Before then, in two weeks, I’m flying to Burbank to visit University of the West about their Master of Divinity in Buddhist Chaplaincy program. I have spent this last month really questioning my motivation.
I was particularly concerned over the possibility that chaplaincy would be a consolation prize or simply a goal for the sake of having a goal, but my intention has crystallized in the past two stressful weeks. My relations with my faculty mentors have been particularly strained. Karen Maezan Miller wrote something over at Sunspace recently.
“We meditate because there is a six-foot flame dancing on top of our heads. It has made us mighty uncomfortable for quite some time up there. We try to pretend otherwise, but have you noticed? We have a fire on our heads! It keeps crossing the containment lines!...
“That’s how bad it has to get. If meditation is one of an array of self-improvement options you are considering, you probably won’t do it. By all means, try the ninety-minute massage first! Get the new wardrobe and the hair tint! Meditation is the option of having no other option, no higher goal, and no more righteous intention than saving your sorry ass from a living hell.”
Well, completing a thesis in the College of Architecture may not be a living hell, but there are many who will argue it is damned close. In particular, it is my interpersonal relations which became particularly strained as I constantly challenged Duncan (to his annoyance) in an effort to understand what he was advising and became frustrated with Rumiko’s flat out refusal to answer questions. I walked away in angry tears once last week (and I’m sure that conversation wasn’t fun on Rumiko’s side either), and thought there must be a more skillful way to handle such things. And I’m going to damn well figure out what it is! Suddenly chaplaincy seemed exactly the right thing to do.
The tickets were bought weeks ago, but I am looking forward to the trip now with a little less trepidation than before. I still don’t want to live in Los Angeles (shudder), but it might actually be pleasant to be warm on a regular basis. The very idea of attending a university with only two-hundred fifty students seems bizarre. The College of Architecture alone has over four-hundred enrolled students on a campus of over twenty thousand. It is downtown while UWest is suburban in one of the country’s most sprawling cities. It will be quite a change.

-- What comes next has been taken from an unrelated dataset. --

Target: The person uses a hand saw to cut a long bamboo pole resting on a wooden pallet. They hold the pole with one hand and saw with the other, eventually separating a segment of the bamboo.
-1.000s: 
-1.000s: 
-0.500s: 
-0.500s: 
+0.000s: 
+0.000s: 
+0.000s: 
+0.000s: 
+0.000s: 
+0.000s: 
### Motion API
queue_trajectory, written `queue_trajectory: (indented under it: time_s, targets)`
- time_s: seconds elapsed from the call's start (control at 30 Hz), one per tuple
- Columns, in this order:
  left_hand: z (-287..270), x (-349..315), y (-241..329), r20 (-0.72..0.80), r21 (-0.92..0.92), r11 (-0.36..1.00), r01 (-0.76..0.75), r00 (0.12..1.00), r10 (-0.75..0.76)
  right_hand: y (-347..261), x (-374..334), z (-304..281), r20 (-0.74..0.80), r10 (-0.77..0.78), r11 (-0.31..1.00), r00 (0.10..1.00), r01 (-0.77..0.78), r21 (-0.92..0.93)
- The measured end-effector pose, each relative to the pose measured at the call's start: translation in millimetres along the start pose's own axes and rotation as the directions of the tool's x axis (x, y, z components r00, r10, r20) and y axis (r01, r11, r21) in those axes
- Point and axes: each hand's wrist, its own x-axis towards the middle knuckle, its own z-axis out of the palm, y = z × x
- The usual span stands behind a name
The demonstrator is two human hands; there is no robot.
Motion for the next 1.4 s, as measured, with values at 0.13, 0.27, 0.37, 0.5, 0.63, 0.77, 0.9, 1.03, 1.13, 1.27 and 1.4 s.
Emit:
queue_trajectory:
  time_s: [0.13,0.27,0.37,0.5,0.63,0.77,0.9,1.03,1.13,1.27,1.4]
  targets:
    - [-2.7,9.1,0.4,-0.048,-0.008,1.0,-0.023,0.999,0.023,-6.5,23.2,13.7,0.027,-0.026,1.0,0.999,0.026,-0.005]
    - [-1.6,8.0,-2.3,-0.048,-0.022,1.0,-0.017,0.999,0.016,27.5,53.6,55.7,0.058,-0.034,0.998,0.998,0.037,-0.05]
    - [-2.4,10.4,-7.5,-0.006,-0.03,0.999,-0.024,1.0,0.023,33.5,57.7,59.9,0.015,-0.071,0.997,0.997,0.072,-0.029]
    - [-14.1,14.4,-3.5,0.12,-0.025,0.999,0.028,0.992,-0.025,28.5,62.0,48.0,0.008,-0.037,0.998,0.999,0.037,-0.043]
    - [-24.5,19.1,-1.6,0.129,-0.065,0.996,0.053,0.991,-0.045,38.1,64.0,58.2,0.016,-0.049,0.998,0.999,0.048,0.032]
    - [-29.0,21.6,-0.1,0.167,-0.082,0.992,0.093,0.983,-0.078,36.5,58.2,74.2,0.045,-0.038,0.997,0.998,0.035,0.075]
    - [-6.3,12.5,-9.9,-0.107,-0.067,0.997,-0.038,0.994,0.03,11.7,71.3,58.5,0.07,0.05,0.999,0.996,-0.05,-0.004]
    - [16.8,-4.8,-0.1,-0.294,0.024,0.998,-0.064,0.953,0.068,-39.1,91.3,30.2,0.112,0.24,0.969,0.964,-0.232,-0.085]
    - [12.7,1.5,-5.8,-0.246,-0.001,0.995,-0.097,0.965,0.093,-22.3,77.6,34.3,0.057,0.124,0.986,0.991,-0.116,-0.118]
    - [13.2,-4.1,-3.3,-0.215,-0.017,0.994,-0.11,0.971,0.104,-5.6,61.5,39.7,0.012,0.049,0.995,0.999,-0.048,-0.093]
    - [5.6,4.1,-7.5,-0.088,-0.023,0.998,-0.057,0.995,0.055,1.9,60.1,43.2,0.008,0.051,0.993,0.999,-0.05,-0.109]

I am finishing out my job at the Office or Rural Health. They have promised to hire a replacement for me to train before I go. In a few short minutes I have a meeting with Dr. Nam, who has been brought in to consult, to familiarize him with the data we use for our studies. At this point I intend to finish up and polish off the literature review I’ve begun, but am unlikely to start any new projects. My last day should be May 13th.
My father has found me the coolest graduation present ever. On May 14th my folks and I are flying to Chicago for four days and a multi-building Frank Lloyd Wright tour. I can show them Millennial Park and we can all go explore Robie House and Unity Temple. I am greatly looking forward to it.
After that my summer is still a big blank spot. I’ll probably drive out and spend at least a week working at Shambhala Mountain Center. If I can find no more gainful employment, that week might turn into a summer. Dickie, who I worked for two summers ago, has assured me I am wanted. That will cover my room and board at least, so I can save my remaining pennies to move to LA in the fall, assuming my visit to UWest goes well. The financial commitment of such a long move is daunting and for that reason I hope my condo sells well this summer so I will not feel quite as guilty if I have to ask to borrow some money from my parents.
So, that is where I am. It’s spring and the sun is shining. I wore sandals for the first time yesterday. My windows are open, the grass and trees are green, and the flowers are blooming. My cat is happy to sit in the window sill and smell the rain.
It all feels like a long downhill slide, or perhaps a roller coaster with a few ups and downs, but basically moving on momentum alone for the next four weeks, and after that, who knows?